# Slingshots



## AugustWest (Nov 28, 2013)

Didn't really know where to put this but just wondering if anyone on here shoots slingshots. I make and hunt with slingshots and am pretty much an addict.  In my opinion it is a great, stealthy way to add a little protein to the pot.


----------



## AugustWest (Nov 28, 2013)

A few for the pot.


----------



## OldCootHillbilly (Jul 9, 2010)

I have several. I use marbles in mine, gotta source I can get em cheap. Also use ball bearins. 

They be a excellent tool ifin ya practice with em an quite an deadly on small game.


----------



## AugustWest (Nov 28, 2013)

Figured there was another connoisseur on here. LOL I cast my own ammo out of scrap lead, shoot .490s in my slingshot same as I do my smoke pole.  

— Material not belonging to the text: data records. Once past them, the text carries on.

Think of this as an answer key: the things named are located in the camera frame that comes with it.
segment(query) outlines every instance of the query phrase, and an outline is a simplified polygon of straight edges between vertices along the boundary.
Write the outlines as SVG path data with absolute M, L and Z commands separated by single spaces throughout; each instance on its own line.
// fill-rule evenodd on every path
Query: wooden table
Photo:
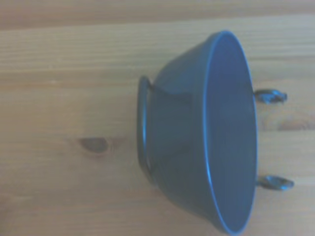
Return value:
M 135 110 L 141 75 L 223 29 L 255 88 L 289 96 L 257 106 L 259 173 L 296 186 L 258 189 L 244 235 L 314 235 L 314 13 L 311 0 L 2 0 L 0 235 L 221 235 L 147 182 Z

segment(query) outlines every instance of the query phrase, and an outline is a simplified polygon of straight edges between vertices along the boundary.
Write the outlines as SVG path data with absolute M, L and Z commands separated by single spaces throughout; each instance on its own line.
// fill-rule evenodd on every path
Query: blue bowl
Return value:
M 287 98 L 271 89 L 254 93 L 236 36 L 213 34 L 171 61 L 152 84 L 140 79 L 142 170 L 175 204 L 225 233 L 239 234 L 249 220 L 257 183 L 271 189 L 293 186 L 280 177 L 257 177 L 255 97 L 284 101 L 273 100 L 273 94 Z

Do you make your own? Any Pics?


----------



## Caribou (Aug 18, 2012)

Interesting thread, thanks for starting it. I like to check the very bottom of the threads for similar posts.


----------



## AugustWest (Nov 28, 2013)

Oh wow caribou that is a nice feature, I am going to check those threads out now.


----------



## OldCootHillbilly (Jul 9, 2010)

Currently I shoot commercial ones. I got plans ta make some my own, just not the time ta do it right now.


----------